Aguirre Andrés Poey (1825-1919). Meteorologist. Precursor in Cuba of
research in this field, considered the "true creator of scientific
meteorology in Cuba." In 1848 he prepared an atlas with 28 lithographed
maps for primary schools, the first of its kind printed in Cuba. In 1850
he established an observatory at his home where he undertook atmospheric
research. In 1855 he produced a catalog of hurricanes entitled
"Chronological Table comprising 400 hurricanes and cyclones that have
occurred in the West Indies and the North Atlantic from 1493 to 1855;" a
work considered essential in this matter.

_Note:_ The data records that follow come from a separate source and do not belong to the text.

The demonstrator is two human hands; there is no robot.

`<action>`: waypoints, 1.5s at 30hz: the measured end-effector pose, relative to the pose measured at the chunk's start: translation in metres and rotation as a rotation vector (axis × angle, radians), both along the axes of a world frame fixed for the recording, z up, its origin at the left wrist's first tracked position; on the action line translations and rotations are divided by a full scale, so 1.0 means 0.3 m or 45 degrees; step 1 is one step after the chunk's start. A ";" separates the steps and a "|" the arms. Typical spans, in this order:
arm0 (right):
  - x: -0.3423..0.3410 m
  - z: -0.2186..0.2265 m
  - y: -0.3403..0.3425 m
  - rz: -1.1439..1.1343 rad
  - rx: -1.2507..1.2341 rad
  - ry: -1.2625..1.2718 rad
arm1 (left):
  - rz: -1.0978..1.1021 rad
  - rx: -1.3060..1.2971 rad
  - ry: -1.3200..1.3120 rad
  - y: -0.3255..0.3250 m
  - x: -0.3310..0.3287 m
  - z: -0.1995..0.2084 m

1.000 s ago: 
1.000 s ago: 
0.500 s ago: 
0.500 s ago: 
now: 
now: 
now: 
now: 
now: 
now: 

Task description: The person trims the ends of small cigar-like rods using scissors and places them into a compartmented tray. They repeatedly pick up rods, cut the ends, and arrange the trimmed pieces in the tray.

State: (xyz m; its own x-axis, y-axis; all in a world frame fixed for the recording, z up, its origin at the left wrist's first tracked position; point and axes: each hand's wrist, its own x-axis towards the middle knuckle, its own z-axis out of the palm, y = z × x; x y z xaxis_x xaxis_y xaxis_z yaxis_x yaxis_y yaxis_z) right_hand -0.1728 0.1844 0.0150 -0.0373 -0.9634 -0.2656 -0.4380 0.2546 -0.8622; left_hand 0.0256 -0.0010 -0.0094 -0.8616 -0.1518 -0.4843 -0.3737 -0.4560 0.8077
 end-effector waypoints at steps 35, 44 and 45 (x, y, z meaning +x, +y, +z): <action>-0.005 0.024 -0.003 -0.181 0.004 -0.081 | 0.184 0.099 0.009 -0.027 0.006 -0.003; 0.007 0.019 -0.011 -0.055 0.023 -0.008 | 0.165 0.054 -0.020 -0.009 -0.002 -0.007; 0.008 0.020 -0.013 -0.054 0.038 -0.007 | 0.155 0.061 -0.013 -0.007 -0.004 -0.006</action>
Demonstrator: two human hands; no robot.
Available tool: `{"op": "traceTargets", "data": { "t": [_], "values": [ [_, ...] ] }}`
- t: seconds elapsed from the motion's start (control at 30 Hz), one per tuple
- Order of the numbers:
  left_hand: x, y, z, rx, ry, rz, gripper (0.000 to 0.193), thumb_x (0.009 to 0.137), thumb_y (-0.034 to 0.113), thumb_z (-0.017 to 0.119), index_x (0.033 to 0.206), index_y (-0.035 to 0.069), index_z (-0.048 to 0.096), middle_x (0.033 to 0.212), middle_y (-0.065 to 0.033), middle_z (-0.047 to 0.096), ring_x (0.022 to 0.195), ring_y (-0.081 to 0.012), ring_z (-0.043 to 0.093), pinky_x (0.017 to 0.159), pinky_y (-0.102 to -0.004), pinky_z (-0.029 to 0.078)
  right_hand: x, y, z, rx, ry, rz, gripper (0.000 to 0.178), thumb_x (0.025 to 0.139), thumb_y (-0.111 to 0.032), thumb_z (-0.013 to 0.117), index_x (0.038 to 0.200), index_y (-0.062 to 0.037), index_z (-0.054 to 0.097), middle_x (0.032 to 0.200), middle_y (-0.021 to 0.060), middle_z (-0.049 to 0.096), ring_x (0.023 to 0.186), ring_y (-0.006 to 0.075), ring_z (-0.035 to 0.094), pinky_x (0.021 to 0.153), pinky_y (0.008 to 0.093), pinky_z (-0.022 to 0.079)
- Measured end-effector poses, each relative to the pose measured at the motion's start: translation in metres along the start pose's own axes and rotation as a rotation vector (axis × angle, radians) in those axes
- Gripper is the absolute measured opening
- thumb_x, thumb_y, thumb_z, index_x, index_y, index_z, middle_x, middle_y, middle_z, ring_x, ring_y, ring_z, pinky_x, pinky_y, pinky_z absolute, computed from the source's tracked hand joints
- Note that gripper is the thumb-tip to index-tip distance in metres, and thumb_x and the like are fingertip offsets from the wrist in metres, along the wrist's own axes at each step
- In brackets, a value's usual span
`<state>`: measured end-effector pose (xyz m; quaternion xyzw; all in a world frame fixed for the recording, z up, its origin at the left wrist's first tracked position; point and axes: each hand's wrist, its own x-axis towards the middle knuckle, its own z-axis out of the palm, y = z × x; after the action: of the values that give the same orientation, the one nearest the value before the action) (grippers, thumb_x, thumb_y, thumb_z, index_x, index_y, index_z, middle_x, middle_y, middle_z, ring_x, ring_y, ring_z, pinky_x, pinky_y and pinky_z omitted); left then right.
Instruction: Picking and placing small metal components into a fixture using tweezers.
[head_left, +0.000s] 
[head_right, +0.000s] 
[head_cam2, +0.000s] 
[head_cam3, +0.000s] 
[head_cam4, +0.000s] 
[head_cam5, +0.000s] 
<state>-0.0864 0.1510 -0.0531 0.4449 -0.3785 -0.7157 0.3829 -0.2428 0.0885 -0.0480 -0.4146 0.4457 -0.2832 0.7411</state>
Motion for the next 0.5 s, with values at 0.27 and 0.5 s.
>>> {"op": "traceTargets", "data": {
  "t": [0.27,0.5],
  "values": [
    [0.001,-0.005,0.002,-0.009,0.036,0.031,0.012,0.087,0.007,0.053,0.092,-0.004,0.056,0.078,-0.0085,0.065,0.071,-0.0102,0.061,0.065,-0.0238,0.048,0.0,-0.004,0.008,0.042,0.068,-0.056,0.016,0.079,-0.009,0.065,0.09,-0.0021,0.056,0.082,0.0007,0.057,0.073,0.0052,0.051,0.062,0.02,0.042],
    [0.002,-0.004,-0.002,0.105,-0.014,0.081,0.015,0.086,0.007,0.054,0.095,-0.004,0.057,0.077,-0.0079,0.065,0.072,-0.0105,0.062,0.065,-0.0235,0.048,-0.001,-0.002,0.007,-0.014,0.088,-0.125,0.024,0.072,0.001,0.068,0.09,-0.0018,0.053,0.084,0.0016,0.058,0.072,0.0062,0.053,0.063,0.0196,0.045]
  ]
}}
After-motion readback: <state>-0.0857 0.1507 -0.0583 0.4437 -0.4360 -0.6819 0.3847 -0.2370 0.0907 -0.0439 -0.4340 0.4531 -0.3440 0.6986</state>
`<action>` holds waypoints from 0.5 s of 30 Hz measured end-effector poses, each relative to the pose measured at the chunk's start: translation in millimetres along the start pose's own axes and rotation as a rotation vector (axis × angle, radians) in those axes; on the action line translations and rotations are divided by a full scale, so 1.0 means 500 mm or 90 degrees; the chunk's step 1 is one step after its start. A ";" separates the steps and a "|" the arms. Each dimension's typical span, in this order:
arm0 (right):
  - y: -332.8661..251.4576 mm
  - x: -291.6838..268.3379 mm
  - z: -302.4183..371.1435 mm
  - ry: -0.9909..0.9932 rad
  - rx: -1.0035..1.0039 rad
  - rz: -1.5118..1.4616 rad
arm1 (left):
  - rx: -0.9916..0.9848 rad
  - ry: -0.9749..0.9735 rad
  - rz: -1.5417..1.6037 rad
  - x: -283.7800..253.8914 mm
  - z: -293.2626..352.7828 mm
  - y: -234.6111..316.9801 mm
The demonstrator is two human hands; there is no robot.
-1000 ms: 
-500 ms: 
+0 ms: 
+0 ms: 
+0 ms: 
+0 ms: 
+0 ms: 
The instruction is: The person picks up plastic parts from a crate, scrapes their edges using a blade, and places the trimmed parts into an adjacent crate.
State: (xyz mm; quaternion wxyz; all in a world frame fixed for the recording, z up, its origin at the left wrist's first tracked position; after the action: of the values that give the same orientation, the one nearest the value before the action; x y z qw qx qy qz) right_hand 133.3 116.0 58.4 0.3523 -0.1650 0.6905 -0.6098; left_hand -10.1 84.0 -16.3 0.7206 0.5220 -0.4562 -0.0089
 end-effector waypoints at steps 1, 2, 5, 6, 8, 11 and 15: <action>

Alvaro Reinoso y Valdés (1829-1888). Chemist, physiologist, agronomist
and industrial technologist. He replaced José Luis Casaseca at the head
of the Chemical Research Institute of Havana, which became the
Agricultural Station. In 1862, when Cuba ranked first in the world in
sugar production, it stood last in agricultural productivity. To the
solution of this contradiction Reynoso devoted all his efforts. In his
masterpiece, "An Essay on the cultivation of sugar cane," published in
1862, he developed a comprehensive system of agro-technical measures to
ensure the intensive cultivation of sugar cane, for which he fully
analyzed all operations related to the cultivation and harvesting of the
grass. Reinoso is considered "Father of the Cuban Scientific
Agriculture." Despite all the time that has passed, Cuba today has not
exceeded the sugar crops of a century ago.

Along with these nine heroes of Cuban science it is necessary to
recognize the contributions of foreign scientists, including Alejandro
Humboldt de Hollwede (1769-1859), José Luís Casaseca Silván (1800-1869)
y Ramón de la Sagra Periz (1798-1871). The first, in many respects, knew
Cuba better than Cuban themselves, the latter is considered the "father
of Cuban chemistry" and the third, the leading Professor of Natural
History, who created and directed the Botanical Garden and the Havana
Institute of Agriculture.

The review of these famous scientists makes a mockery of the absurd
attempt to link homeland and nation with socialism and revolution.